**Aim of the task:**
Read through the records below and copy each line that uses the word "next".

BEGIN Records for this exercise

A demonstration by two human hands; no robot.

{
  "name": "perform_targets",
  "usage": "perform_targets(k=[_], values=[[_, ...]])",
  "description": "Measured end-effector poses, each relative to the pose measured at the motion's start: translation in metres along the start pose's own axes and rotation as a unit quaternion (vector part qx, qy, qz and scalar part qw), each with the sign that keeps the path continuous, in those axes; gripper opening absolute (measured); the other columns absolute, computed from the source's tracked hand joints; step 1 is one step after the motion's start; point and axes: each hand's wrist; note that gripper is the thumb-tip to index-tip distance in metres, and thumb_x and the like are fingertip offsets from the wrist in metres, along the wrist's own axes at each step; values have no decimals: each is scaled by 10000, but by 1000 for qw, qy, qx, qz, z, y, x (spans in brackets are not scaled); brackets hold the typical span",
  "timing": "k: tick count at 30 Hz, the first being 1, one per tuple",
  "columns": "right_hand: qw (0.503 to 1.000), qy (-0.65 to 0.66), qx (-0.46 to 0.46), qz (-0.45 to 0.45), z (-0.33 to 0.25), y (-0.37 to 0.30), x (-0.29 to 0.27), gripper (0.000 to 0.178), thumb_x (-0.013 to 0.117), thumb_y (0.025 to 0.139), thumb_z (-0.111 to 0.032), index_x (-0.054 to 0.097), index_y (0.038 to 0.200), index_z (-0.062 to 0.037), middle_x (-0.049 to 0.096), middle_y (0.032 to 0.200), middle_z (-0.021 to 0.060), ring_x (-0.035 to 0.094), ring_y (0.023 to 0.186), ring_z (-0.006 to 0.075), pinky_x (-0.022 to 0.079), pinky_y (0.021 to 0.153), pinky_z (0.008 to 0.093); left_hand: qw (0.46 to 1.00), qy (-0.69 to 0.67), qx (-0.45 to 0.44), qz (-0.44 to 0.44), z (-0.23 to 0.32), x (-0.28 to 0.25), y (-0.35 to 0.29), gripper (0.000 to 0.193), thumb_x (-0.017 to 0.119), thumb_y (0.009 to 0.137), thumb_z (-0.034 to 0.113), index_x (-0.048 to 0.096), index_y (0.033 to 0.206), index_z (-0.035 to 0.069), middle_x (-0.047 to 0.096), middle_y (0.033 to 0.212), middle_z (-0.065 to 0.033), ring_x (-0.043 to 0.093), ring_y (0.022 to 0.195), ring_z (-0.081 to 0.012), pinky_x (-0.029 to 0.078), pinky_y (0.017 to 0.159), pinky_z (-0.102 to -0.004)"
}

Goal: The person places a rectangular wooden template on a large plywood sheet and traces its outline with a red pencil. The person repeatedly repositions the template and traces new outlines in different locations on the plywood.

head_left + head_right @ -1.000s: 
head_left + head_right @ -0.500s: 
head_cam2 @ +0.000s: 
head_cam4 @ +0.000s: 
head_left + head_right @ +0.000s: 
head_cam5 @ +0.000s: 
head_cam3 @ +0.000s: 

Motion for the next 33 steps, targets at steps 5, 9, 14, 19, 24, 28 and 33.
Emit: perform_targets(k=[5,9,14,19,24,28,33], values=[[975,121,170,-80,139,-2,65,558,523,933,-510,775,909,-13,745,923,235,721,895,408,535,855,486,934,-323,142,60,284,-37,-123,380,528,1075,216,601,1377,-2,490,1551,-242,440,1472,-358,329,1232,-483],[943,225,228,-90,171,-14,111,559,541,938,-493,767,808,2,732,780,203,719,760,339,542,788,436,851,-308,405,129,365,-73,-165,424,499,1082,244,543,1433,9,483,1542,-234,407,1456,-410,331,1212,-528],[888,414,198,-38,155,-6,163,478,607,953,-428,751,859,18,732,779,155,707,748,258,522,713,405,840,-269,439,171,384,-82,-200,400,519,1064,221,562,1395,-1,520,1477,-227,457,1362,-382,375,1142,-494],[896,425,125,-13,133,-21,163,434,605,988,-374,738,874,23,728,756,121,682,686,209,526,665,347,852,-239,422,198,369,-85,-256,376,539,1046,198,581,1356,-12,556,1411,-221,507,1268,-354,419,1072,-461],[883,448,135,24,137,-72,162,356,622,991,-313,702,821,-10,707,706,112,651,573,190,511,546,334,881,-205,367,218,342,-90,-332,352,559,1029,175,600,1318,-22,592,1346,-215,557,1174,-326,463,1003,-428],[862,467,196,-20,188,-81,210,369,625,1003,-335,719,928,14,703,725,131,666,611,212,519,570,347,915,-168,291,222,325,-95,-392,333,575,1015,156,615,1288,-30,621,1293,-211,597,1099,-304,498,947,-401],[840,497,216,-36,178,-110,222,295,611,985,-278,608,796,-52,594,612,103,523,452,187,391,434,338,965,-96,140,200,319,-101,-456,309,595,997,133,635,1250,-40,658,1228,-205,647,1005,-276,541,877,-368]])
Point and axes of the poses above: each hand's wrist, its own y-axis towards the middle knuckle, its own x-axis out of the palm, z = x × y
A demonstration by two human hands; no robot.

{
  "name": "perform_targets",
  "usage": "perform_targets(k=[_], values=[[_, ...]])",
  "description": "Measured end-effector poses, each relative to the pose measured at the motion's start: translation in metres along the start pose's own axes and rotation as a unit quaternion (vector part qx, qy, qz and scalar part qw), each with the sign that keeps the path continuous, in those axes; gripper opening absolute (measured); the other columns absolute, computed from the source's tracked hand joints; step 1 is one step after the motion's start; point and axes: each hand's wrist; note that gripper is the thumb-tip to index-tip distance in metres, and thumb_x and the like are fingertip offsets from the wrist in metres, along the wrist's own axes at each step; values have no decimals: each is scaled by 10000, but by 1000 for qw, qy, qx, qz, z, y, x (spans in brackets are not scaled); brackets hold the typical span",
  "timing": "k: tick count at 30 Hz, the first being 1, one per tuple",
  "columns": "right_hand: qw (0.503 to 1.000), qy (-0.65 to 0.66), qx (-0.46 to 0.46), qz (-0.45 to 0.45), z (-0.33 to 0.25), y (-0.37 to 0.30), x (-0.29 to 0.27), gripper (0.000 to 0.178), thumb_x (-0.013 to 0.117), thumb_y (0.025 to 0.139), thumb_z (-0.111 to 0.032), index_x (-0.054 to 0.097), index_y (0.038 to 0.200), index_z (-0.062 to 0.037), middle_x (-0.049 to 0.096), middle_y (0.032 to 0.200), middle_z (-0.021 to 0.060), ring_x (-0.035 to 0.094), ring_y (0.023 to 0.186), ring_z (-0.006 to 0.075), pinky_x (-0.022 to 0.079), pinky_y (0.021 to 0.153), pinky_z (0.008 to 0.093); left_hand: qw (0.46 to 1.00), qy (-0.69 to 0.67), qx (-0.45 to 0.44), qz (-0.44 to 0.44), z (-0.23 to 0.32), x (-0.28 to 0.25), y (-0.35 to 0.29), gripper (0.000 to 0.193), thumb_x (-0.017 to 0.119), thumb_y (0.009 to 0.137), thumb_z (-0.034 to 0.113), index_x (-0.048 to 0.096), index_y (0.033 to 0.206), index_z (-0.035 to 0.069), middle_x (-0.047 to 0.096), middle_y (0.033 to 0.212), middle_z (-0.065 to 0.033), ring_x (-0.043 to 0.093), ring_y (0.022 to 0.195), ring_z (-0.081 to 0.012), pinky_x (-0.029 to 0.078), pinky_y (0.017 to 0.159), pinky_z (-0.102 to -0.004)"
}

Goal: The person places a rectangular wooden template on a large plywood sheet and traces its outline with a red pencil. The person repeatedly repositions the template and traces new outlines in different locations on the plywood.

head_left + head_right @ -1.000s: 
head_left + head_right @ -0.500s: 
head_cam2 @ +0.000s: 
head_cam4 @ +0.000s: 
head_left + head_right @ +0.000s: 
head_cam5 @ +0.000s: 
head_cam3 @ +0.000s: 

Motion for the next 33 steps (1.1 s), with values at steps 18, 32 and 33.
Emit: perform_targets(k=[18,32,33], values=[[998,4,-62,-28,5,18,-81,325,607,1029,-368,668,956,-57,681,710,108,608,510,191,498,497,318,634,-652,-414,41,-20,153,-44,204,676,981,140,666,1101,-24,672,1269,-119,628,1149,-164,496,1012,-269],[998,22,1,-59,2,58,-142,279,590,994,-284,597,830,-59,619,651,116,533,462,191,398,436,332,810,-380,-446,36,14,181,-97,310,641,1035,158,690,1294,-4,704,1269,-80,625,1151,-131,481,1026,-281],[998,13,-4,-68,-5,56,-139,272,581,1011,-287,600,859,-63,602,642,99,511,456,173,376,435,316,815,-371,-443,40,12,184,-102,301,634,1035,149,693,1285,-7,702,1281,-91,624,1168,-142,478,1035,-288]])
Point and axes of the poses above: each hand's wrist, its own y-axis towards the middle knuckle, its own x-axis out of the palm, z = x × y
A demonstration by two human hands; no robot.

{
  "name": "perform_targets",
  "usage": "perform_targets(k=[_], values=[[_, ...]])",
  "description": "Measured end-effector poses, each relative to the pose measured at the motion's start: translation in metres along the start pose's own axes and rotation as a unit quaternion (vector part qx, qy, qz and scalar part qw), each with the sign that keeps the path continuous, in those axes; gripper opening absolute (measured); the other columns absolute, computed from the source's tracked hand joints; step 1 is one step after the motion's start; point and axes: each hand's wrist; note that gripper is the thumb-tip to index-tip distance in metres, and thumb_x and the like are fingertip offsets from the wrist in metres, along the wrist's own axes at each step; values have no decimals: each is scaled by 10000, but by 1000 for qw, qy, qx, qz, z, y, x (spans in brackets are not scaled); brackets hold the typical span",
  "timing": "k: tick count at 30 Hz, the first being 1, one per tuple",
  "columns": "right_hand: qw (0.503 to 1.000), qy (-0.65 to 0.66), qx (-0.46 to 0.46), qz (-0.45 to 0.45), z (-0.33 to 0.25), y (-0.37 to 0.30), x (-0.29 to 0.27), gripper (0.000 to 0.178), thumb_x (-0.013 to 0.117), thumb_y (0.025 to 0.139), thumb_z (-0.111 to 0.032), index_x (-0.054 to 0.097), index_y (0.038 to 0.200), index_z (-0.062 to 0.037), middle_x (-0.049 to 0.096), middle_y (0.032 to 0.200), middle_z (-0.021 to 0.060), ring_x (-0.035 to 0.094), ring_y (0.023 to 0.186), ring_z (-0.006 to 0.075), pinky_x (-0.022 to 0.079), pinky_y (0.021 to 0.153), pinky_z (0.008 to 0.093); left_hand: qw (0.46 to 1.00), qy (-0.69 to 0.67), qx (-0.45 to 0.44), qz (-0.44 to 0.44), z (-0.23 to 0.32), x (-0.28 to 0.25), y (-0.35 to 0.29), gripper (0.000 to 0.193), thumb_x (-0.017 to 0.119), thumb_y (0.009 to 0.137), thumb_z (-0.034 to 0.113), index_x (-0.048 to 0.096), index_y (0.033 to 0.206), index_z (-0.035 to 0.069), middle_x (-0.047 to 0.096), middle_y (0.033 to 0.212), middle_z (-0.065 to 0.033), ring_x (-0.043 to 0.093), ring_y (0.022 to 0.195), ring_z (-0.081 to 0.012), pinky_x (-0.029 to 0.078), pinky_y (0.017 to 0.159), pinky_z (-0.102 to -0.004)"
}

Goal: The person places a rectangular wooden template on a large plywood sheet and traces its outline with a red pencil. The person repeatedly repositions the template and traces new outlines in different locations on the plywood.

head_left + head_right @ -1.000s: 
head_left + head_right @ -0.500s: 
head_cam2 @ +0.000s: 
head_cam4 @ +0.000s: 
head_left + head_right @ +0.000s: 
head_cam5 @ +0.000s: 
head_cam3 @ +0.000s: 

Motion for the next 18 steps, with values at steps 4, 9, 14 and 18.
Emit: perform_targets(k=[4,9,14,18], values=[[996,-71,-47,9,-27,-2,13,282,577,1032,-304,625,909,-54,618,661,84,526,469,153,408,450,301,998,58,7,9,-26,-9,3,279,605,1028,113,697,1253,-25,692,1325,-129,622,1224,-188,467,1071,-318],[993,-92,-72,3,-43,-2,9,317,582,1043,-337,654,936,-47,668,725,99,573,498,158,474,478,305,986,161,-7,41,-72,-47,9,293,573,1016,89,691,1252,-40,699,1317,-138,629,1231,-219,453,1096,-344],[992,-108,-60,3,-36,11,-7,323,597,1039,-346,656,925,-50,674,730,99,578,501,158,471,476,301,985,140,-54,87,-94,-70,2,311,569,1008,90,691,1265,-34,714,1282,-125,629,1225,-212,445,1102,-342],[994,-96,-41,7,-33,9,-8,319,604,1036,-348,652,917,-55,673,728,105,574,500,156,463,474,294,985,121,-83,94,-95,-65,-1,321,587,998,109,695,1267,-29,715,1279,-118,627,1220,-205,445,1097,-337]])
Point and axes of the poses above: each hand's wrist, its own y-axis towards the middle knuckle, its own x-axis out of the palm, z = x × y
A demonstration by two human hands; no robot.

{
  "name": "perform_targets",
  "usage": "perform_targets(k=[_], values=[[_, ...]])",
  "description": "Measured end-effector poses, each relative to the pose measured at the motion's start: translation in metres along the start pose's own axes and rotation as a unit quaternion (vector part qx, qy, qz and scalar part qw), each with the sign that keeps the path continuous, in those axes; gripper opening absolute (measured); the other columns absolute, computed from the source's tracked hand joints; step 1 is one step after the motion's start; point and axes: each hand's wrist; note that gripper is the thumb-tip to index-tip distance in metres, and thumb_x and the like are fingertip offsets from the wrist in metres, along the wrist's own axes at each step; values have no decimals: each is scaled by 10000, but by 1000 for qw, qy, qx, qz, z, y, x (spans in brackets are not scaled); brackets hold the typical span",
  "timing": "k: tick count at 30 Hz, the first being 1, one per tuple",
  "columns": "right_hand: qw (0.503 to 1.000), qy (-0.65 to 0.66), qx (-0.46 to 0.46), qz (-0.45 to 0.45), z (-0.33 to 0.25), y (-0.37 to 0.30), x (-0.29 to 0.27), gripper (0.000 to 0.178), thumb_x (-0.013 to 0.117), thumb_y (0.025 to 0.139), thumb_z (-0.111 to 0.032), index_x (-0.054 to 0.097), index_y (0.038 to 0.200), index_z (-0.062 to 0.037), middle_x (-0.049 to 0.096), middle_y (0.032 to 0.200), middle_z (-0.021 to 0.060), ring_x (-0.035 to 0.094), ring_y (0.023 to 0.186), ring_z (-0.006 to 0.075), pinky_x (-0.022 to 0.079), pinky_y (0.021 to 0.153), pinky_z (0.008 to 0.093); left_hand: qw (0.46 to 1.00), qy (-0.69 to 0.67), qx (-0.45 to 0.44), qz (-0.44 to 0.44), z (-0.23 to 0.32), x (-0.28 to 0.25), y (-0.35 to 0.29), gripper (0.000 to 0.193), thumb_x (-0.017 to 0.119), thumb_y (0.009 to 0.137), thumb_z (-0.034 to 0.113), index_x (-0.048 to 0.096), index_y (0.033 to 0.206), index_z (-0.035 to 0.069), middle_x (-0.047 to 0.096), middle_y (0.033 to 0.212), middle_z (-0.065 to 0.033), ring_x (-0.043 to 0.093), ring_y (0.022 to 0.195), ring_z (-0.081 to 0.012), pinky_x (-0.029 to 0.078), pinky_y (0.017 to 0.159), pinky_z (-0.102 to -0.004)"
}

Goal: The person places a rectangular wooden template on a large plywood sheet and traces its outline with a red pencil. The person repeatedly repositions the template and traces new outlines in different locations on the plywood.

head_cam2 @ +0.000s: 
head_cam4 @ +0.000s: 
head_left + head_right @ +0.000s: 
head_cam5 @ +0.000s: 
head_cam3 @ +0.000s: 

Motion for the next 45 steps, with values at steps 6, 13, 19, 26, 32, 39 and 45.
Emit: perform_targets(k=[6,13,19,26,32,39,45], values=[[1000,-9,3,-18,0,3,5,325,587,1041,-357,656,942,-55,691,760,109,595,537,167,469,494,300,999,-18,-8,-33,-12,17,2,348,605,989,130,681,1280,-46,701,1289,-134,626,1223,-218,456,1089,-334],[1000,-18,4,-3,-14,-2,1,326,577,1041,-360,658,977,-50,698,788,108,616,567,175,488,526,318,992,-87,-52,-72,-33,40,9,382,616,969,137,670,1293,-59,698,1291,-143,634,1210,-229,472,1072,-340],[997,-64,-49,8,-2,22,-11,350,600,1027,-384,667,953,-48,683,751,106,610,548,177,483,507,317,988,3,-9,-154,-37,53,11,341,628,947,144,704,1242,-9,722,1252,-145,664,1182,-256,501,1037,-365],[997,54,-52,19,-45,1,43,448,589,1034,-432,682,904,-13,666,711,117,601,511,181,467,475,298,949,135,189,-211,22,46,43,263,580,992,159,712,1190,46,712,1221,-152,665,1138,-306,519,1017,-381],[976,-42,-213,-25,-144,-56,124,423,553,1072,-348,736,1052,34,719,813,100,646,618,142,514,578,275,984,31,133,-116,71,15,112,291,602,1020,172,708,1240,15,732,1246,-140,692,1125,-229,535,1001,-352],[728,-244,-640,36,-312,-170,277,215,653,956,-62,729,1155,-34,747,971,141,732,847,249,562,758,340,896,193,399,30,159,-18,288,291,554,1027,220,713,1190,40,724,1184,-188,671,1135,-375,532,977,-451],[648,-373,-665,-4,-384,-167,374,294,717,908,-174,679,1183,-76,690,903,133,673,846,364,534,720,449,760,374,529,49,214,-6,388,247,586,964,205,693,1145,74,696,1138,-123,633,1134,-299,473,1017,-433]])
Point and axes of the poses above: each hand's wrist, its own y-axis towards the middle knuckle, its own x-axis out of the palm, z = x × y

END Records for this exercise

**Answer to this exercise:**
Motion for the next 33 steps, targets at steps 5, 9, 14, 19, 24, 28 and 33.
Motion for the next 33 steps (1.1 s), with values at steps 18, 32 and 33.
Motion for the next 18 steps, with values at steps 4, 9, 14 and 18.
Motion for the next 45 steps, with values at steps 6, 13, 19, 26, 32, 39 and 45.

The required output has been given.